Department of Physics, University of California, San Diego, California 92093, United States.
Department of Pediatrics, University of California, San Diego, California 92093, United States.
Anal Chem. 2024 May 28;96(21):8332-8341. doi: 10.1021/acs.analchem.3c04992. Epub 2024 May 8.
Glycans are complex oligosaccharides that are involved in many diseases and biological processes. Unfortunately, current methods for determining glycan composition and structure (glycan sequencing) are laborious and require a high level of expertise. Here, we assess the feasibility of sequencing glycans based on their lectin binding fingerprints. By training a Boltzmann model on lectin binding data, we predict the approximate structures of 88 ± 7% of N-glycans and 87 ± 13% of O-glycans in our test set. We show that our model generalizes well to the pharmaceutically relevant case of Chinese hamster ovary (CHO) cell glycans. We also analyze the motif specificity of a wide array of lectins and identify the most and least predictive lectins and glycan features. These results could help streamline glycoprotein research and be of use to anyone using lectins for glycobiology.
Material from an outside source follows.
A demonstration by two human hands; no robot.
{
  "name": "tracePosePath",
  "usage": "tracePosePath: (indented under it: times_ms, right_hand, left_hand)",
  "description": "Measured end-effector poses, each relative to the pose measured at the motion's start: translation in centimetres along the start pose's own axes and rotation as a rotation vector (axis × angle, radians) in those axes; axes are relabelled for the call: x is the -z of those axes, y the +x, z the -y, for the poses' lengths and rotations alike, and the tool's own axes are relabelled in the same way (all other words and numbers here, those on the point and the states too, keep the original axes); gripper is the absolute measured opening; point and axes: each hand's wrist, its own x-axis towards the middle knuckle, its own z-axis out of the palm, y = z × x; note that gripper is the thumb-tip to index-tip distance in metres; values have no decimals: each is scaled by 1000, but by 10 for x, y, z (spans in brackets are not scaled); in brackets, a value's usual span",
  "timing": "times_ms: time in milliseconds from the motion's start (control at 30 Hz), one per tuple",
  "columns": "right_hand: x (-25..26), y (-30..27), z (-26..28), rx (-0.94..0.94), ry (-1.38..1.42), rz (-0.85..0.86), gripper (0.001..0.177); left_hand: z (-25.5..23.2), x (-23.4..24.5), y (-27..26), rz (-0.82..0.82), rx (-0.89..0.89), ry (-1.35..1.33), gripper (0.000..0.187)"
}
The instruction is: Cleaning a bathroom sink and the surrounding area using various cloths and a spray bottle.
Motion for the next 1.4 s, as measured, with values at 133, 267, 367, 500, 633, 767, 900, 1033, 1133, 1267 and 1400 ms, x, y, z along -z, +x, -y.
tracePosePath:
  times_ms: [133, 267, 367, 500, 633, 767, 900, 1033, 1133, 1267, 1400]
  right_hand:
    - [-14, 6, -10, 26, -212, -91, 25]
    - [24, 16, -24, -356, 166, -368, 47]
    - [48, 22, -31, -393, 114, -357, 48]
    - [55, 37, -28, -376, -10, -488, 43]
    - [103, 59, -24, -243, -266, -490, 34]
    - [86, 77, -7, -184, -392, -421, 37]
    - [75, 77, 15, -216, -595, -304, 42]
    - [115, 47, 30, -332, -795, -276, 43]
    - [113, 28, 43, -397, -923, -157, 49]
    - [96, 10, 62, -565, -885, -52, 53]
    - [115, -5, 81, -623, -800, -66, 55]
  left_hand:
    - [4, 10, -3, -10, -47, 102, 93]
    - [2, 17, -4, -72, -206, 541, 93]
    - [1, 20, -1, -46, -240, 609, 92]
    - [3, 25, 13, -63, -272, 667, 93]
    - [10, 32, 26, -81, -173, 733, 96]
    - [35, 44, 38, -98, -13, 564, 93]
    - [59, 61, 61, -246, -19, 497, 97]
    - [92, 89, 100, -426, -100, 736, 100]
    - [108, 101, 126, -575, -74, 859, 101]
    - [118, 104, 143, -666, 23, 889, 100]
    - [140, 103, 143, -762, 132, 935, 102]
聚糖是参与许多疾病和生物过程的复杂寡糖。不幸的是,目前用于确定聚糖组成和结构(聚糖测序)的方法既繁琐又需要高度的专业知识。在这里,我们评估了基于凝集素结合指纹图谱对聚糖进行测序的可行性。通过在凝集素结合数据上训练 Boltzmann 模型,我们预测了我们测试集中 88±7%的 N-聚糖和 87±13%的 O-聚糖的近似结构。我们表明,我们的模型很好地适用于具有重要药用价值的中国仓鼠卵巢 (CHO) 细胞聚糖的情况。我们还分析了广泛的凝集素的基序特异性,并确定了最具预测性和最不具预测性的凝集素和聚糖特征。这些结果可能有助于简化糖蛋白研究,并为任何使用凝集素进行糖生物学研究的人提供帮助。